### EXERCISE
Transcribe all of the listing below in full.

### DATA EXCERPT
==============================
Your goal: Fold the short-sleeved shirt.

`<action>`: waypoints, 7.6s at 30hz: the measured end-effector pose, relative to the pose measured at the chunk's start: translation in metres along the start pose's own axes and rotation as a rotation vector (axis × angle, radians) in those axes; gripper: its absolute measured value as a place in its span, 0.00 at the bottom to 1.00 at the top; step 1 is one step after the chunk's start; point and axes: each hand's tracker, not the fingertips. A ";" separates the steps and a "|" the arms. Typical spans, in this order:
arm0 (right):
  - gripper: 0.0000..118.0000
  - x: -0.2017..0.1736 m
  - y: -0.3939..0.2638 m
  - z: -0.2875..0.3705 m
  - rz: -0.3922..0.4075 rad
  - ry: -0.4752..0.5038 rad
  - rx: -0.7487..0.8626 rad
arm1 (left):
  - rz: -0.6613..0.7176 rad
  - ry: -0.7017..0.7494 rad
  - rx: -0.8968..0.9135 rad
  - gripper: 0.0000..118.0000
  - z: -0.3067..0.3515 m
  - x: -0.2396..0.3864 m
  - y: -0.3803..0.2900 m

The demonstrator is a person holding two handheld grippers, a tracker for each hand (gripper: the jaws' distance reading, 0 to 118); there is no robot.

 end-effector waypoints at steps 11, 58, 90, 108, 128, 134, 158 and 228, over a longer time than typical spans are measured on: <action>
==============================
### RESPONSE TO THIS TASK
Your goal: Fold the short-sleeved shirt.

`<action>`: waypoints, 7.6s at 30hz: the measured end-effector pose, relative to the pose measured at the chunk's start: translation in metres along the start pose's own axes and rotation as a rotation vector (axis × angle, radians) in those axes; gripper: its absolute measured value as a place in its span, 0.00 at the bottom to 1.00 at the top; step 1 is one step after the chunk's start; point and axes: each hand's tracker, not the fingertips. A ";" separates the steps and a "|" the arms. Typical spans, in this order:
arm0 (right):
  - gripper: 0.0000..118.0000
  - x: -0.2017..0.1736 m
  - y: -0.3939..0.2638 m
  - z: -0.2875..0.3705 m
  - rz: -0.3922..0.4075 rad
  - ry: -0.4752..0.5038 rad
  - rx: -0.7487..0.8626 rad
arm1 (left):
  - rz: -0.6613..0.7176 rad
  - ry: -0.7017..0.7494 rad
  - rx: -0.8968..0.9135 rad
  - gripper: 0.0000..118.0000
  - z: -0.3067..0.3515 m
  - x: -0.2396..0.3864 m
  - y: -0.3803..0.2900 m

The demonstrator is a person holding two handheld grippers, a tracker for each hand (gripper: the jaws' distance reading, 0 to 118); there is no robot.

 end-effector waypoints at steps 11, 58, 90, 108, 128, 134, 158 and 228, over a longer time than typical spans are measured on: <action>

With the output given, the exercise is complete.